I am trying to run VACUUM on a delta table that i know has millions of obselete files.
out of the box, VACUUM runs the deletes in sequence on the driver. that is bad news for me!
According to OSS delta docs, the setting spark.databricks.delta.vacuum.parallelDelete.enabled will override that behavior and distributes the delete operations to the worker nodes. (apparently you have to opt in because this risks hitting DeleteObject rate limits -- but i'm doing it anyway.)
However there's some ambiguity! the Databricks VACUUM doc doesn't mention this setting. It furthermore asserts that the deletes happen on the driver, and the best way to speed that up is to increase driver size. I doubt this will get the job done for me.

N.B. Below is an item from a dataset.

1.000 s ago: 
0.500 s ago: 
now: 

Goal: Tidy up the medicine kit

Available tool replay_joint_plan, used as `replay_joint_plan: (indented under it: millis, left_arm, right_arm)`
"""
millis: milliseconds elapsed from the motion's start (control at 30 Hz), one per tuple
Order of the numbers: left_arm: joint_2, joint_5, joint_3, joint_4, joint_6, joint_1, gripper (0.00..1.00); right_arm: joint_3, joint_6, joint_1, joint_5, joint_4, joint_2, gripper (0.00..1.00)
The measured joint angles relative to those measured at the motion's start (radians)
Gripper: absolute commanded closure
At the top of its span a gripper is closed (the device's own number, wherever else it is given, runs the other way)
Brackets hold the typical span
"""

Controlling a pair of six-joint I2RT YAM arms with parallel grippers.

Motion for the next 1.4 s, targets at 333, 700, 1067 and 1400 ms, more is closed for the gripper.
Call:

Furthermore, I'm seeing behavior on my VACUUM operation that suggests it isn't being parallelized as I intended. I ran `SET spark.databricks.delta.vacuum.parallelDelete.enabled = true; VACUUM <my table> using inventory (<query on an AWS S3 inventory>);`, using a cluster with autosizing. The cluster autosized up at first, presumably while reading the inventory. Now it has been running over 30 minutes with only 2 workers and no active jobs on it. I have strong suspicion it is running the deletes in parallel on the driver, despite using the parallelDelete setting.
Does databricks actually respect the OSS parallelDelete setting?